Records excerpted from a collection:
******************************

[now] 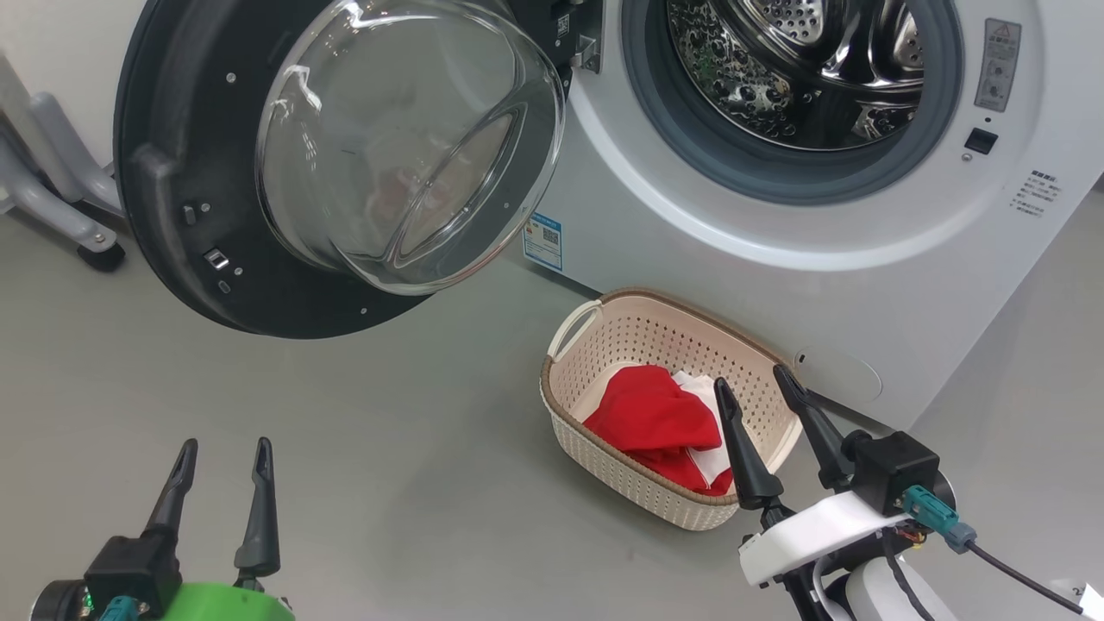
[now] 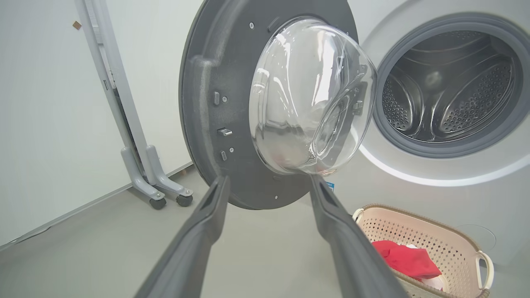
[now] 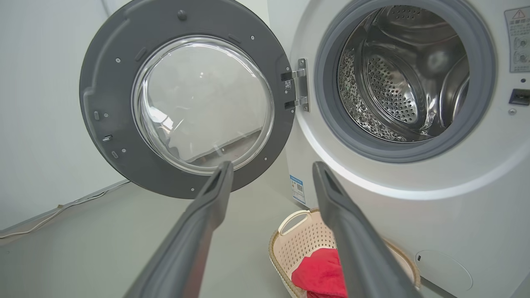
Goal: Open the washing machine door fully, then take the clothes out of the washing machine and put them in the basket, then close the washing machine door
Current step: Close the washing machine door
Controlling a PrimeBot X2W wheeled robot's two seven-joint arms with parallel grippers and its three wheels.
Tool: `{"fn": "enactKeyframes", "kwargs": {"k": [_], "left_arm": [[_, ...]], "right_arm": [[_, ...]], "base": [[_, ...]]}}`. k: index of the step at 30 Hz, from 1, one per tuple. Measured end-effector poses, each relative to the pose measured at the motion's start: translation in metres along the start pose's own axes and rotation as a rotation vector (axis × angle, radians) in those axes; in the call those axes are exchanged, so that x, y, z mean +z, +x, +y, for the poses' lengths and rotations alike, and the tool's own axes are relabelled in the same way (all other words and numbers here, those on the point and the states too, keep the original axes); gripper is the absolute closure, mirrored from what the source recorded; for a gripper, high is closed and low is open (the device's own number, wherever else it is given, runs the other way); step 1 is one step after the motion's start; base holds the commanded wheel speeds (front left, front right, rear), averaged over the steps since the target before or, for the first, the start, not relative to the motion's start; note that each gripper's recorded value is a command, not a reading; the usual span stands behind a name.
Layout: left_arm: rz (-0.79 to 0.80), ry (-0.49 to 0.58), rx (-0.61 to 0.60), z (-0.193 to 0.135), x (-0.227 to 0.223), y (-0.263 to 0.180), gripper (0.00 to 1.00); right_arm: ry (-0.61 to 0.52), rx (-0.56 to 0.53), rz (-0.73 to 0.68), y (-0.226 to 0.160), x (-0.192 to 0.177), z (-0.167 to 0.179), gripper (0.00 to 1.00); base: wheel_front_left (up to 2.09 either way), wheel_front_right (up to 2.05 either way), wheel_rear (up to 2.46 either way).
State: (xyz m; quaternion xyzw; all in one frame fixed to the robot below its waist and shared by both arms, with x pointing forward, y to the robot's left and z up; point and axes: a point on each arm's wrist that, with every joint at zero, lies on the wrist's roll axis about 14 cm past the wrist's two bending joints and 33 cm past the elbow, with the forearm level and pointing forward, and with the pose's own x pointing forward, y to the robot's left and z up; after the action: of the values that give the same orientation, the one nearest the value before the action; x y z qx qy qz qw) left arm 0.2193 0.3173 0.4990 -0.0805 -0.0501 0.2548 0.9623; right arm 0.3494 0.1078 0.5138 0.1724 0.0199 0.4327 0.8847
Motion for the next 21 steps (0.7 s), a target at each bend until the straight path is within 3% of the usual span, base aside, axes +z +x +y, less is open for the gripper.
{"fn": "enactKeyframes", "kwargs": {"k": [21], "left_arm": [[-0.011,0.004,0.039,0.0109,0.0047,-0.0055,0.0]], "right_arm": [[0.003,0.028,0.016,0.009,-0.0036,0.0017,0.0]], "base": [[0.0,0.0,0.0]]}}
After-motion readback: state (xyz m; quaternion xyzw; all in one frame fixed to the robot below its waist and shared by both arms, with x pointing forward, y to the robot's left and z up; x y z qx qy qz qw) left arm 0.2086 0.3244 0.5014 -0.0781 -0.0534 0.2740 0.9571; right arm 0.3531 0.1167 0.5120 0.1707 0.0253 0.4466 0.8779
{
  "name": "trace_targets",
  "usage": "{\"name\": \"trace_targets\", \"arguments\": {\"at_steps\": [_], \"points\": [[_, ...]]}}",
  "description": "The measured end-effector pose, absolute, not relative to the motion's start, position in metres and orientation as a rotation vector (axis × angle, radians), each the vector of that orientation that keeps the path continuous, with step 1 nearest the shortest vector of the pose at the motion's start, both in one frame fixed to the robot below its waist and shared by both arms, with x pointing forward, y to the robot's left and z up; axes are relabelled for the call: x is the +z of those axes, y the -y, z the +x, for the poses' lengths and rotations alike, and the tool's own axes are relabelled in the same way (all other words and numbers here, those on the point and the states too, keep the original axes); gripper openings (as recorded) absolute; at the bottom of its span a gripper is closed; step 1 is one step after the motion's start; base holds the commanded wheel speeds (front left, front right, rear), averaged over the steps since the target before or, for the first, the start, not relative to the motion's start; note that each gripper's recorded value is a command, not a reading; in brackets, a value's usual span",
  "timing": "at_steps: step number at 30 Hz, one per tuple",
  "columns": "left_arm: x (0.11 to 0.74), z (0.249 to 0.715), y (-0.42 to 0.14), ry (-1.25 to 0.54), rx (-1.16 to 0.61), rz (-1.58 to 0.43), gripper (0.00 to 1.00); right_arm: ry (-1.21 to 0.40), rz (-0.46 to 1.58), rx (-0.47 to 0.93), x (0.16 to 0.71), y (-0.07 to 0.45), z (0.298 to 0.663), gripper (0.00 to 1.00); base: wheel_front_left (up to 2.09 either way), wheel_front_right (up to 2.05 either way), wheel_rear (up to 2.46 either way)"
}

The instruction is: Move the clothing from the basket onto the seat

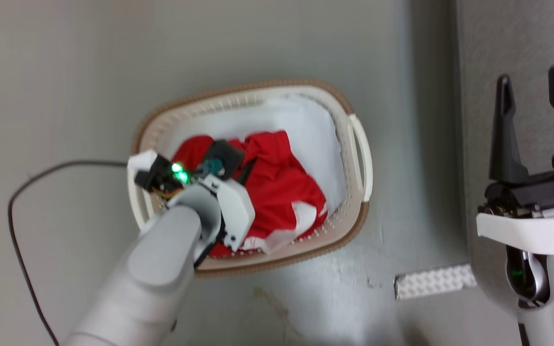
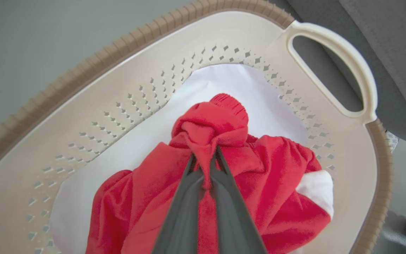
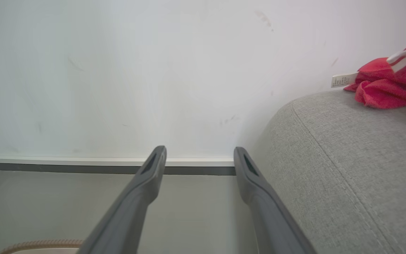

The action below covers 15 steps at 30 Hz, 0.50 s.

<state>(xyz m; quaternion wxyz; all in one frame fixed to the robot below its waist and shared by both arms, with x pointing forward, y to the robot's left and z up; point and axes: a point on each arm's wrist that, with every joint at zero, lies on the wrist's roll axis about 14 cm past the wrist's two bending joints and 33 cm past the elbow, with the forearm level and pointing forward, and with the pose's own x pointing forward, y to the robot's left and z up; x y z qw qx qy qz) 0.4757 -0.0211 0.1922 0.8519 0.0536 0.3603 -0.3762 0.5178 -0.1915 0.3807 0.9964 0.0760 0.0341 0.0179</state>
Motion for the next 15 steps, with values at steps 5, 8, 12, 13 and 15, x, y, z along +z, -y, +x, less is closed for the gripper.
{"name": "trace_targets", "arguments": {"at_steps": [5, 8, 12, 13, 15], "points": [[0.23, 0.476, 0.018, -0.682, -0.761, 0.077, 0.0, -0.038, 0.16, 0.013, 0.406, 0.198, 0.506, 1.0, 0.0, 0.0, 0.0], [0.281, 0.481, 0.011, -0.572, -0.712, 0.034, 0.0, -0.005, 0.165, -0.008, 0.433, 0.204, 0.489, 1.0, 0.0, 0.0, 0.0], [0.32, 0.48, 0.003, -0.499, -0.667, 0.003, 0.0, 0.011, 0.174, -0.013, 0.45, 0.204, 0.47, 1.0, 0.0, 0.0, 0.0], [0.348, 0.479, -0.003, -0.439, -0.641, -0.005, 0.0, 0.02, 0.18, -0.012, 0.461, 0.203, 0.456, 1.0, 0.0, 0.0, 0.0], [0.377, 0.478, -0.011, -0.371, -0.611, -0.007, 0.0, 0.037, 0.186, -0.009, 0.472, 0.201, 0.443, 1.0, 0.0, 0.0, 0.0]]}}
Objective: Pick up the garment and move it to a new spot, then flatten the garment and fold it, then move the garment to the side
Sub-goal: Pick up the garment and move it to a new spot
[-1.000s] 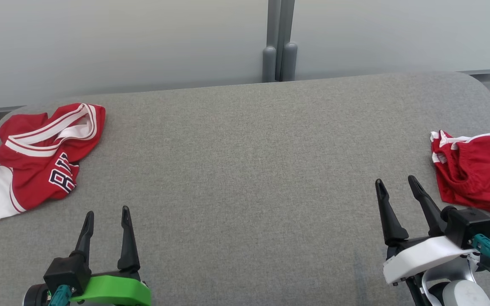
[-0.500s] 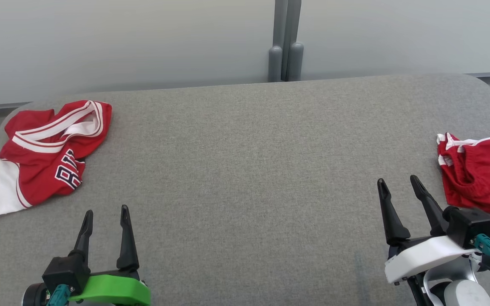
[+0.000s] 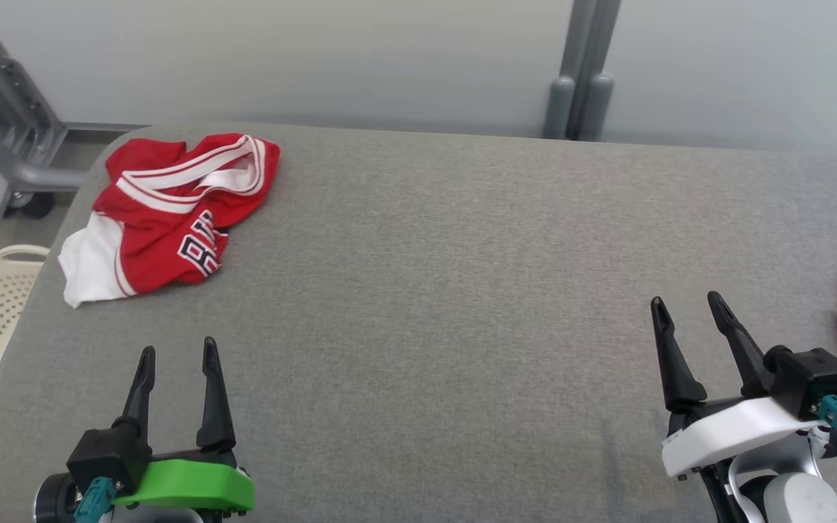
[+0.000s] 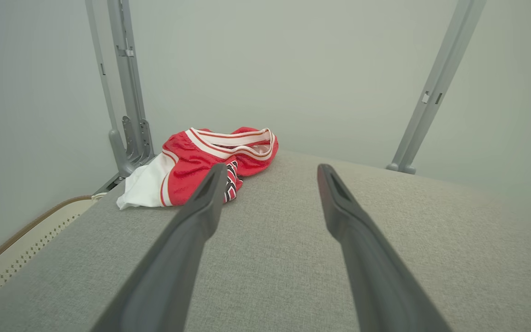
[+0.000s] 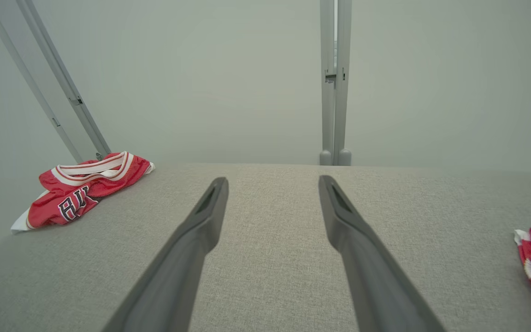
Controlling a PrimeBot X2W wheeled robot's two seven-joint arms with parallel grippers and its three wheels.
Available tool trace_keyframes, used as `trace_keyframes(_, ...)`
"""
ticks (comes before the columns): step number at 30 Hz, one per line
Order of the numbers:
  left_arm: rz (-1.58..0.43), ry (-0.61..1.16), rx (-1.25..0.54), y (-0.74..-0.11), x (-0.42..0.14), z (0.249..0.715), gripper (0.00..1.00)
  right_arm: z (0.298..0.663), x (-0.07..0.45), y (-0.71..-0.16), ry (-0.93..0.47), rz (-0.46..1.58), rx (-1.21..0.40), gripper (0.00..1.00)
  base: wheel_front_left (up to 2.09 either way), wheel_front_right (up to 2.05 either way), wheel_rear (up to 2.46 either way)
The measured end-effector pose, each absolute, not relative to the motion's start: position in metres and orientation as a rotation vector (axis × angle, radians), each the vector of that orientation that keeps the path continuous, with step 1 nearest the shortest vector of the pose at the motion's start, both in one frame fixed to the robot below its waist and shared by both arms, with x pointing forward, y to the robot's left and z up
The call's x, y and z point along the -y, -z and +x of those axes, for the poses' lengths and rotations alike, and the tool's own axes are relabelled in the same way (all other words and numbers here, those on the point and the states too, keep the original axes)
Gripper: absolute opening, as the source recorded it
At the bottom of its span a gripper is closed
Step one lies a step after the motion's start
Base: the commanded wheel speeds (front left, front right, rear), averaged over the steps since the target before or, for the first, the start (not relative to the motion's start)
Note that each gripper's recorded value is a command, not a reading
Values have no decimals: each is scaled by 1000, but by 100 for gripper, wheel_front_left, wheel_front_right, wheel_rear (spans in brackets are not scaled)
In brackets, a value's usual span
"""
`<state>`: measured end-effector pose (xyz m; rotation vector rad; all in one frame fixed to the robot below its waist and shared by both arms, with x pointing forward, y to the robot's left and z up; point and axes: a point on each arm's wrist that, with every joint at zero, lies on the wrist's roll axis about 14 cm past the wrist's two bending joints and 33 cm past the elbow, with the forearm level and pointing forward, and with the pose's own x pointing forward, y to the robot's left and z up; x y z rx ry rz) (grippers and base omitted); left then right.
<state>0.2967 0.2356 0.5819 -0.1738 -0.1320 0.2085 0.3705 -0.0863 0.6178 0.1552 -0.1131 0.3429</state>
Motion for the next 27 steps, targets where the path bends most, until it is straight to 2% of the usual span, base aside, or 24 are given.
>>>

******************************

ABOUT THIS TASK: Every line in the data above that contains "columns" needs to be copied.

SOLVED EXERCISE:
  "columns": "left_arm: x (0.11 to 0.74), z (0.249 to 0.715), y (-0.42 to 0.14), ry (-1.25 to 0.54), rx (-1.16 to 0.61), rz (-1.58 to 0.43), gripper (0.00 to 1.00); right_arm: ry (-1.21 to 0.40), rz (-0.46 to 1.58), rx (-0.47 to 0.93), x (0.16 to 0.71), y (-0.07 to 0.45), z (0.298 to 0.663), gripper (0.00 to 1.00); base: wheel_front_left (up to 2.09 either way), wheel_front_right (up to 2.05 either way), wheel_rear (up to 2.46 either way)"
ticks (comes before the columns): step number at 30 Hz, one per line

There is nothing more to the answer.